The first strenuous effort to induce the authorities in Lombard Street to improve the communication with Ireland was made in 1805, the prime mover in the matter being John Foster, the Chancellor of the Irish Exchequer. At this time the mail-coach between London and Holyhead went by a circuitous route through Chester. Foster maintained that it should go direct through Coventry and Shrewsbury. By Coventry the distance was 264 miles, and by Chester 278 miles—a difference, in point of time, of more than two hours.

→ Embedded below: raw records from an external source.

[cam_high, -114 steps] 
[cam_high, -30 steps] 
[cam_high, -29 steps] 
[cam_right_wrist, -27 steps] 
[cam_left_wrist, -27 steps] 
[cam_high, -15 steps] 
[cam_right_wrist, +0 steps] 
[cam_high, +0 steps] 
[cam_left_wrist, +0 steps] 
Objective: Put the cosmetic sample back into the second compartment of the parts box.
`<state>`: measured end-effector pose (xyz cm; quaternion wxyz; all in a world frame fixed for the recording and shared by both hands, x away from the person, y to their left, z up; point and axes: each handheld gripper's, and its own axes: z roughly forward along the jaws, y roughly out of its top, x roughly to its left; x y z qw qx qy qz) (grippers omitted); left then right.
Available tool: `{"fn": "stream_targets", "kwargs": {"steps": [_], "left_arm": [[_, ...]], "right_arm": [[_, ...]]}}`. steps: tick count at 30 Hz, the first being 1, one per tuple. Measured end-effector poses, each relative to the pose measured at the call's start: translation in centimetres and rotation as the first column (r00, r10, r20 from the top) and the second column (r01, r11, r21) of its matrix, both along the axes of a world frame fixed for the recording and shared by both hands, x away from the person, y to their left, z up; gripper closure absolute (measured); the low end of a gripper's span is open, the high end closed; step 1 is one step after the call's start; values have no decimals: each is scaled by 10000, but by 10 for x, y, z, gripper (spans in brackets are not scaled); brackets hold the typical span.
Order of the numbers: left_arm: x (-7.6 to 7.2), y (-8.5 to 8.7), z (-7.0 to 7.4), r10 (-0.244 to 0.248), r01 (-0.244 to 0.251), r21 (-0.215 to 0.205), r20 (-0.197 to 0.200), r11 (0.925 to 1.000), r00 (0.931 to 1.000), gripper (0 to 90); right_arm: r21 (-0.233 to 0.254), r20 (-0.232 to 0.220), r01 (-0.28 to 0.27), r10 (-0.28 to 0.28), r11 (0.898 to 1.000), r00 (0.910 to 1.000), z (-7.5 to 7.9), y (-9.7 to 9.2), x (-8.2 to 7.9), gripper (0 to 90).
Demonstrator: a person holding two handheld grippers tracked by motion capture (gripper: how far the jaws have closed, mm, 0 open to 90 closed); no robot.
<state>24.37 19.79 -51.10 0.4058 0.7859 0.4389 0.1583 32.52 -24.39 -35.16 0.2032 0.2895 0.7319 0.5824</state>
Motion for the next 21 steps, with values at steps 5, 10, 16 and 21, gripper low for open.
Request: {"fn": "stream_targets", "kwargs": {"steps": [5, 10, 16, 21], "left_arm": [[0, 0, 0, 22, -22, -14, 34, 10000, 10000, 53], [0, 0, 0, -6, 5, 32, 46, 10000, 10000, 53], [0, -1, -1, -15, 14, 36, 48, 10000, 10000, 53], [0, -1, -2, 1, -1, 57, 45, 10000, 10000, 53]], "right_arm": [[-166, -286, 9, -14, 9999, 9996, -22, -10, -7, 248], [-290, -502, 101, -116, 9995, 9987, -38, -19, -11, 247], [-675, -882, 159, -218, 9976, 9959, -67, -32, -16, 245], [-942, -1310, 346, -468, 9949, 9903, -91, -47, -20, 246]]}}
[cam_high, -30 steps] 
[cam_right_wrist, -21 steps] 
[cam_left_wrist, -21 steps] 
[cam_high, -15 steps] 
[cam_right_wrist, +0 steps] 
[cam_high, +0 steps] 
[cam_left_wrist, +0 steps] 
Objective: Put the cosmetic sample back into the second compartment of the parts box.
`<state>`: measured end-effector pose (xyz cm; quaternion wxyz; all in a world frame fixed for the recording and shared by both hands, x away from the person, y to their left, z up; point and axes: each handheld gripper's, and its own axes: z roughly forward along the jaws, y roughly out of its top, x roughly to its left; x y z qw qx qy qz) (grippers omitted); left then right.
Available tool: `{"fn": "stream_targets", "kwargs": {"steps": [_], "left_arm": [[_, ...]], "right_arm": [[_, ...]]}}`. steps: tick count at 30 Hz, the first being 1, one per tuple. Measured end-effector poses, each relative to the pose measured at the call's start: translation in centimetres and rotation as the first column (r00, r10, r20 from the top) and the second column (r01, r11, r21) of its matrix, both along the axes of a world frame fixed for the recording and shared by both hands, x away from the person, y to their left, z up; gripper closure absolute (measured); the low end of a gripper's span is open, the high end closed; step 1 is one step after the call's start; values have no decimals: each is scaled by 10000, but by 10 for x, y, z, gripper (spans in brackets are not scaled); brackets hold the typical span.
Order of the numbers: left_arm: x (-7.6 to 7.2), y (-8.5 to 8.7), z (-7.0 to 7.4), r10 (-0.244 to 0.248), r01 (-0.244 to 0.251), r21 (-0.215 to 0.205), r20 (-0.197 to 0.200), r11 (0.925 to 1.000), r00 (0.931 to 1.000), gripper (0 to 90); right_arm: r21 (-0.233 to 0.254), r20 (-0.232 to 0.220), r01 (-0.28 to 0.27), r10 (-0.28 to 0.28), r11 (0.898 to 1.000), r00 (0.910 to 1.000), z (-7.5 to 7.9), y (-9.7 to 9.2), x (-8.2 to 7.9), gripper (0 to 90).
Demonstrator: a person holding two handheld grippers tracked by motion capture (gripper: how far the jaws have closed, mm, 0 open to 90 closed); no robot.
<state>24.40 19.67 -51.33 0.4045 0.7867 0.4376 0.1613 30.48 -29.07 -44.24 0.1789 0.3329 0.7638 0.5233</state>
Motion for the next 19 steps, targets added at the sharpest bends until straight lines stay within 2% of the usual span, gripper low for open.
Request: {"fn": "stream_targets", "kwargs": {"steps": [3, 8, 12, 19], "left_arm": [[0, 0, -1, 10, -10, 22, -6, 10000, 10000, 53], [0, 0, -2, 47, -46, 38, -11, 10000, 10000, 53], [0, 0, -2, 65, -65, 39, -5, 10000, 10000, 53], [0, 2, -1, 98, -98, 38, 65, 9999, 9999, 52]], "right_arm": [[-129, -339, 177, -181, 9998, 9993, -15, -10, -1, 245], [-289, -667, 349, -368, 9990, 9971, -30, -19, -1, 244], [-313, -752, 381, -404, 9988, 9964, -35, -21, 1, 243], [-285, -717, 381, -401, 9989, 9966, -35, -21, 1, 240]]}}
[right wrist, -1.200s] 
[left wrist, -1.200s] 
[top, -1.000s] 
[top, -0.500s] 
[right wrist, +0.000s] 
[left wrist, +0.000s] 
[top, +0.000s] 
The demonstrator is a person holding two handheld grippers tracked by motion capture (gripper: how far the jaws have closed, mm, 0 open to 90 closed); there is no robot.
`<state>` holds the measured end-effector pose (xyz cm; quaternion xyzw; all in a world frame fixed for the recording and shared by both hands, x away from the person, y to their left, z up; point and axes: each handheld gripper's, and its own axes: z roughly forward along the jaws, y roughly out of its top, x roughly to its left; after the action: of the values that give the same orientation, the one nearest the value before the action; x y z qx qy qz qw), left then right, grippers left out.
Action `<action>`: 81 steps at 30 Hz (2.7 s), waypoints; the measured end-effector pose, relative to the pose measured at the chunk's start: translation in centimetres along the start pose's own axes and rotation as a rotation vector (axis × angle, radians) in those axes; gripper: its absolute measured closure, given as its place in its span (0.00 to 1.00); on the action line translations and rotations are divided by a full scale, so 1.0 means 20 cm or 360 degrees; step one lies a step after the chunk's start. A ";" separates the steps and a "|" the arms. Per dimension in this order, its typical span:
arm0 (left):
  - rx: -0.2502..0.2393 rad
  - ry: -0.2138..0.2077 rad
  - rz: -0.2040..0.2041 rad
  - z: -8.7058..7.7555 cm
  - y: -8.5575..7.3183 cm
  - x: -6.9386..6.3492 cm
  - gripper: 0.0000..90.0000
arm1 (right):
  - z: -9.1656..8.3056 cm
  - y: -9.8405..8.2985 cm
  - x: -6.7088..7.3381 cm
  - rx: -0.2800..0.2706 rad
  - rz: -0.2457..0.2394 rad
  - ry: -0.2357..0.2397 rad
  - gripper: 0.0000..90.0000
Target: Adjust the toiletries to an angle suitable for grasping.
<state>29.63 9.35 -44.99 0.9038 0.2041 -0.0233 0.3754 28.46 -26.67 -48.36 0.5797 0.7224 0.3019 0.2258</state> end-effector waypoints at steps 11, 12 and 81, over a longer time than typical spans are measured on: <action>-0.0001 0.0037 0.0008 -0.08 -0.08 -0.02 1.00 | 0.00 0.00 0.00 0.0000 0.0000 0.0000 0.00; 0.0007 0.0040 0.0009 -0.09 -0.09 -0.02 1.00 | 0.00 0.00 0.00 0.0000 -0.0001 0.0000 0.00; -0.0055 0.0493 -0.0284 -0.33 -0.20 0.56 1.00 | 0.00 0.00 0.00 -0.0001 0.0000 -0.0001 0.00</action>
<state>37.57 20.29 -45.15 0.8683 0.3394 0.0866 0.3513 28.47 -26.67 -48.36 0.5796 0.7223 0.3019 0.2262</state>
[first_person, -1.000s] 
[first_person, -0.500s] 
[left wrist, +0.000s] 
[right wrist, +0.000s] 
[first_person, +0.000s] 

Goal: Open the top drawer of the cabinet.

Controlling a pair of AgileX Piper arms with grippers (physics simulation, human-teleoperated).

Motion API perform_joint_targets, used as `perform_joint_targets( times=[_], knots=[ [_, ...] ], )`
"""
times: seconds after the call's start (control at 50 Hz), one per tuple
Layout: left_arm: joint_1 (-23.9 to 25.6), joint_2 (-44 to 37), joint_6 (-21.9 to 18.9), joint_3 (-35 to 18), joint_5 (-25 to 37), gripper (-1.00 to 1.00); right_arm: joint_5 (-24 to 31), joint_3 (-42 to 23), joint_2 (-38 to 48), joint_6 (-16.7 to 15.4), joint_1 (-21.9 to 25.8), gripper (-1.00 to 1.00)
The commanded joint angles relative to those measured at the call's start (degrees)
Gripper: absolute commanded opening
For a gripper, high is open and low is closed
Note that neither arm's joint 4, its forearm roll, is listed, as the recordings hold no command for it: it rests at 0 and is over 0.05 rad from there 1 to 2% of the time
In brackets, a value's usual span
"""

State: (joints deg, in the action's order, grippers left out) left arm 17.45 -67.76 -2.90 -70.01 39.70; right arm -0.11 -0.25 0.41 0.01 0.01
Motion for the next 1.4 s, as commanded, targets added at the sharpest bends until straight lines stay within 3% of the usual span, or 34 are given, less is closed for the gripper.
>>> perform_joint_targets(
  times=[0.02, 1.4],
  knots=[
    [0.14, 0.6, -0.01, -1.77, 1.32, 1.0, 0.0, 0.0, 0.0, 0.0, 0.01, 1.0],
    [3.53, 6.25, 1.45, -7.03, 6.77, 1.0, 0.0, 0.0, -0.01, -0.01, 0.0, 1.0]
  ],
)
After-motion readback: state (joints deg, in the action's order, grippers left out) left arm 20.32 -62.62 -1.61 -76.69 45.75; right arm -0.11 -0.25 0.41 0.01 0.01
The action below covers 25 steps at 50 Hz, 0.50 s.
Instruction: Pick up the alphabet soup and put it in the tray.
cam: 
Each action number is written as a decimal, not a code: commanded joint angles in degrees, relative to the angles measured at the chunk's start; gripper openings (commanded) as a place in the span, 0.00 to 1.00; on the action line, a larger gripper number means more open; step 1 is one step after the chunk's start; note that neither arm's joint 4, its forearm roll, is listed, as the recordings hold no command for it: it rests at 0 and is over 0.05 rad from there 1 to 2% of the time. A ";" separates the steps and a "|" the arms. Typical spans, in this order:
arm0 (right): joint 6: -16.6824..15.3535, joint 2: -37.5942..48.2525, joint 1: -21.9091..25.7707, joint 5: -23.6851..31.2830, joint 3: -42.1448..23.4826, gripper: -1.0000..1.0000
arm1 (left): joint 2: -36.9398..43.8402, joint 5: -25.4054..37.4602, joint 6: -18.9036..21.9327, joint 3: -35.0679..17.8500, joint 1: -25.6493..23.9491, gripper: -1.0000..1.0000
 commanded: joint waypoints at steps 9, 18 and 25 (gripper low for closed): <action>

It was alleged that by the shorter route other delays which now took place might be avoided; but how important was a saving of even two hours may be judged from the fact that the time of the mail-coach leaving Holyhead was fixed with reference, not to the arrival of the packet from Dublin, but to the arrival of the coach in London. All the mail-coaches were timed to reach London early in the morning, so that the letters they brought might go out by the morning delivery. To effect this object, the mail-coach by the Chester route had to leave Holyhead at seven o'clock in the morning, an hour by which it was barely possible for the packet from Dublin to have arrived. During the whole of the year 1804, for instance, the Dublin mails arrived at Holyhead in time to catch the coach to London on only twelve occasions; and, of course, when the mails did not catch the coach, they had to remain idle at Holyhead until the following morning.
If, argued Foster, the route be by Shrewsbury and Coventry, the coach can leave Holyhead so much later that the occasions on which the Dublin mail does not arrive in time to catch it will be not as now the rule but the exception. Freeling set the suggestion aside as impracticable. The coach, he maintained, must go through Chester. At Chester centred all the correspondence from the great manufacturing towns of the North, from Liverpool and Manchester, from Hull, Halifax, and Leeds, indeed from all parts of Yorkshire and many other counties besides. Was this correspondence of no account? Or was it suggested that a second mail-coach should be established? Already the Post Office was paying many thousand pounds a year for an express service between London and Holyhead which it did not require. Could it in reason be expected to incur the further expense which a second mail-coach would involve? The thing was impossible, and the project could not be entertained.
Foster, though silenced for the time, was not convinced. In 1808 the subject was mooted again. Clancarty, who had recently been appointed joint postmaster-general with O'Neill, had arrived in London, prepared to argue the point with all the energy of his energetic nature. Foster was unable to come; but he had sent a memorandum which no one who was not thorough master of the subject could have produced. A meeting was appointed at Lord Hawksbury's office. Freeling poured out all the old objections, and proceeded to contend, as he had contended three years before, that the project was impracticable. But one was present there who did not believe in impracticabilities. This was the new Chief Secretary for Ireland, Sir Arthur Wellesley. Wellesley's opinion was emphatic—that all other considerations must be made subordinate to the one grand purpose of facilitating communication between the two capitals of London and Dublin. Freeling had encountered a stronger will than his own. What had been impossible before was possible now, and that very evening arrangements were begun to be devised for accelerating the Irish mails.